By Yinyou Gu (Alibaba Cloud Middleware Developer)
RocketMQ 5.0 has many new features (such as the separation of storage and computing and the improvement of batch capabilities). It is a landmark version.
When it comes to a new version, we often think of changes in the architecture of the server first and ignore the design philosophy of the client. The client is essential to messaging products, and many features implement better if the client and server cooperate.
Lightweight, cloud-native, and unified messaging models are the design philosophy of the RocketMQ 5.0 client.
Lightweight focuses on light logic and processes. It simplifies complexity and reduces obstacles to the development of multilingual ecology.
The preceding figure lists the differences between RocketMQ 4.x and RocketMQ 5.0.

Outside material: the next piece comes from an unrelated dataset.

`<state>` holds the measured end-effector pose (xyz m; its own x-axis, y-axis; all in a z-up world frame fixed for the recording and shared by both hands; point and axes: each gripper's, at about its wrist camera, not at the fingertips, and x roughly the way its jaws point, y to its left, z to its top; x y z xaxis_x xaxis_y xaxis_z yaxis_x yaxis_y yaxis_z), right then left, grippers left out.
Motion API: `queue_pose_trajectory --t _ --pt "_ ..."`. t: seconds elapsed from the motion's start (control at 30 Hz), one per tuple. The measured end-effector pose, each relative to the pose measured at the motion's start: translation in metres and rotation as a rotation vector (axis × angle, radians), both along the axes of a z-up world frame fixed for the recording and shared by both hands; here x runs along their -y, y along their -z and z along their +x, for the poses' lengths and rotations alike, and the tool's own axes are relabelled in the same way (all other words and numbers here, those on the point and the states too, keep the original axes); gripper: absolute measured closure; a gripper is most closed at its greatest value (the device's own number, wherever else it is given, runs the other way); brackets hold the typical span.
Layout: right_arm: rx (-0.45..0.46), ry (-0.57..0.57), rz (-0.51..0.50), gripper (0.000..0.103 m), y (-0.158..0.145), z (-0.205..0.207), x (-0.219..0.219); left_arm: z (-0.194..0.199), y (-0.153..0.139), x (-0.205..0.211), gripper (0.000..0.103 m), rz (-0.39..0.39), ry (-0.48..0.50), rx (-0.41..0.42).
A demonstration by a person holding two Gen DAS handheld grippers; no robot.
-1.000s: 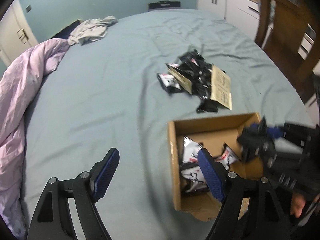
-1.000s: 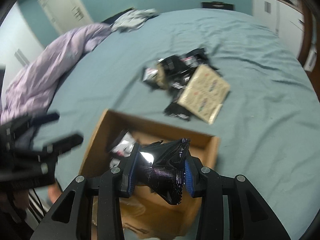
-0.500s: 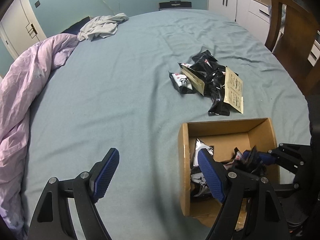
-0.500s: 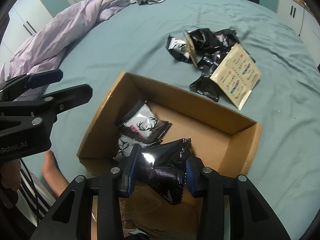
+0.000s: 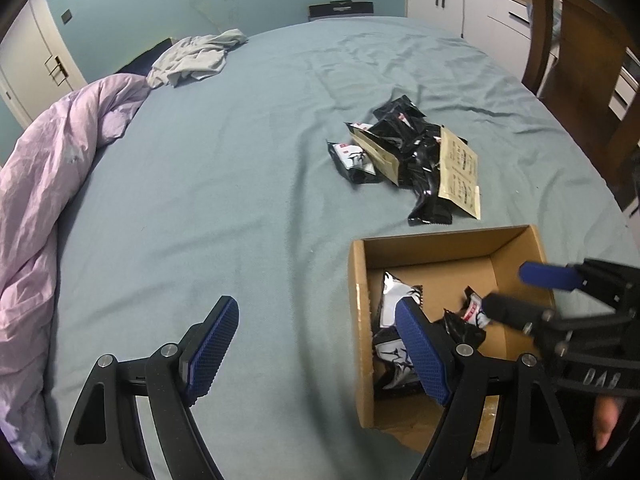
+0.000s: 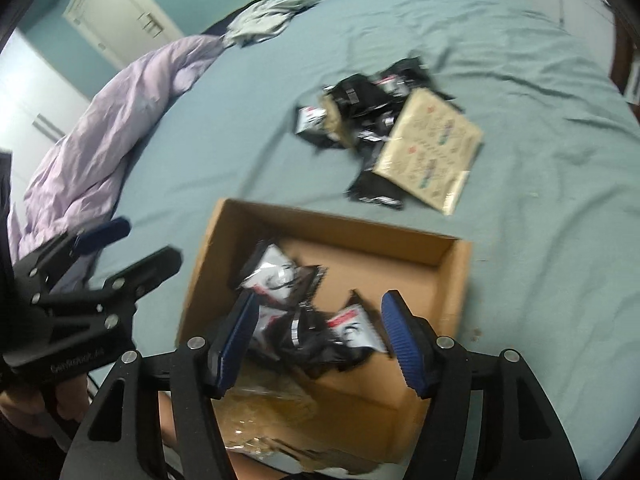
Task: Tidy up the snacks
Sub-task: 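Lower the black packet into the box with the right tool and open it, then withdraw the open right tool from the box toward the pile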
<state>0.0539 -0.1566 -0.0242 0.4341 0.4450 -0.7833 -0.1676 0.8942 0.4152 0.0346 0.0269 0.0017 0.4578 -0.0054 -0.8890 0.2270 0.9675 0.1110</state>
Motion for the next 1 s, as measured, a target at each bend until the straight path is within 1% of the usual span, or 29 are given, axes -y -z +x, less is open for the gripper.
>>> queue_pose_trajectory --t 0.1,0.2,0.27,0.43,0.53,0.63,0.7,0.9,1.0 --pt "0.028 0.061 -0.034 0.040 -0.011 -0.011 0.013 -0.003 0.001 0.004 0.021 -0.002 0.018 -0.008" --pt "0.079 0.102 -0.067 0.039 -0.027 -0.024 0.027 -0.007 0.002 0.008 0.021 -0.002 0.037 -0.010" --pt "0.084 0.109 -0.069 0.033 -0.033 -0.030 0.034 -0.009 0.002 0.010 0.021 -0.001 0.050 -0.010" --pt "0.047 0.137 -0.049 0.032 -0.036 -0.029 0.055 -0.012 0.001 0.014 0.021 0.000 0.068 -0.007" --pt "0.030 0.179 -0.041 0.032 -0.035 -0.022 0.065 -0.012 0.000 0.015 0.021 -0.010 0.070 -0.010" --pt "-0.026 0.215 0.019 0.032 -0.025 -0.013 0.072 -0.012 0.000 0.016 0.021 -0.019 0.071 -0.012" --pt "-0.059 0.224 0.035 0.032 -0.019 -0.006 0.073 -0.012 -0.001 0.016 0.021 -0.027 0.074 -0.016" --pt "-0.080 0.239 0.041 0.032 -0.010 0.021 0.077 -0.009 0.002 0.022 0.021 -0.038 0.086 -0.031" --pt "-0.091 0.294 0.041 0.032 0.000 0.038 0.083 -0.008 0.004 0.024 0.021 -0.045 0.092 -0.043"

① Version 4.x uses JsonCodecs and RocketMQCodecs for serialization, while version 5.0 uses the standard Protobuf protocol. Obstacles to the development of multiple languages include many irregularities. For example, RocketMQ custom serialization requires other languages to implement a set of protocols to implement serialization and deserialization parsing. In contrast, as a standard serialization protocol, Json can serialize and deserialize almost all languages. However, it has distinct disadvantages (such as redundant information occupying a significant volume). Therefore, it is more used in scenarios where the frontend and backend interact with each other (such as restful architectures). In addition, the message middleware scenario does not need to care about whether data is readable during transmission. Therefore, Protobuf is one of the choices. It is mature and standard enough to support multiple languages natively and occupies a small volume when transmitting.

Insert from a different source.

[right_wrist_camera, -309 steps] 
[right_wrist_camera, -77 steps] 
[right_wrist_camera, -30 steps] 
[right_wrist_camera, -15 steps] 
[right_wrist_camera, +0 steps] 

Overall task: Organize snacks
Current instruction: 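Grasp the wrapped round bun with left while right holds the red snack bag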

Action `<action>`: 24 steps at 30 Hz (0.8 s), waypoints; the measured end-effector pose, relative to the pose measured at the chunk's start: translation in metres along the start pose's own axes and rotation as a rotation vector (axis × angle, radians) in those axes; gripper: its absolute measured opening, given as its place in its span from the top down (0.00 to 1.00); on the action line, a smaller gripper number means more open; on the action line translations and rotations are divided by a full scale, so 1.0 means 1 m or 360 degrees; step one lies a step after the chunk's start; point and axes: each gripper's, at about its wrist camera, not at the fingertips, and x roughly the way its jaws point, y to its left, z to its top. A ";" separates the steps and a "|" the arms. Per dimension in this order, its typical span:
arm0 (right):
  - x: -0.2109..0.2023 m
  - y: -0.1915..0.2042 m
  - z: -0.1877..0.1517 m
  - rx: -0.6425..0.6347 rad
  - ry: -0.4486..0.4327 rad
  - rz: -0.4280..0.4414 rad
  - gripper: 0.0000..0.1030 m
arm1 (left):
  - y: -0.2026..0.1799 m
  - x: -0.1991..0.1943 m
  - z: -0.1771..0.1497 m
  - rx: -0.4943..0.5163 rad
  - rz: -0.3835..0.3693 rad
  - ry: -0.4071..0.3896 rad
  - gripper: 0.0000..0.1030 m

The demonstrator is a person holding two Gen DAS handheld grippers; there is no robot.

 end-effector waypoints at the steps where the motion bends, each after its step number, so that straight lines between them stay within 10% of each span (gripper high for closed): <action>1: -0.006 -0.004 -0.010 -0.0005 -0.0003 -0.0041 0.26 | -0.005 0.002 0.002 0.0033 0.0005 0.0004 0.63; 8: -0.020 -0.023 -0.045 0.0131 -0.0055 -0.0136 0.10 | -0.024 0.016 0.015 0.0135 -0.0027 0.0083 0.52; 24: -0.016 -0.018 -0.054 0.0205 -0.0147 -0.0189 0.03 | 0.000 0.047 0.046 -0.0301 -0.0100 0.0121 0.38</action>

② Previously, when the client used consumers to consume information, there was computing logic (such as rebalancing and system-level topic processing). However, in RocketMQ 5.0, all computing logic is migrated to the server. The client only needs to call Receive interface and does not need to process additional system-level topics. Thus, the overall logic becomes very lightweight.
③ The implementation and maintenance of version 4.x are costly, so version 5.0 is not updated based on version 4.x. One of the original design ideas is to directly add gRPC protocol to the version 4.x client and iteratively upgrade it to version 5.0. However, this is equivalent to carrying forward the previous burden and violates the lightweight principle, so it was rejected.
The elasticity, high availability, and interactive O&M capabilities of the cloud are reflected in the RocketMQ 5.0 client. These three features correspond to extreme auto-scaling, low coupling, and cloud-end integration.
The preceding figure shows the clients of version 4.x and 5.0. In version 4.x, a Queue corresponds to no more than one consumer. Adding consumers does not necessarily increase the concurrency of consumption. The elasticity of version 4.x has an upper limit. However, in RocketMQ 5.0, each consumer can initiate Pop requests to all brokers. The previous push mode is changed to Pop request. Increasing the number of consumers can improve consumption concurrency. Even if there is only one queue, it can still generate hundreds of thousands of consumers to pull queue messages.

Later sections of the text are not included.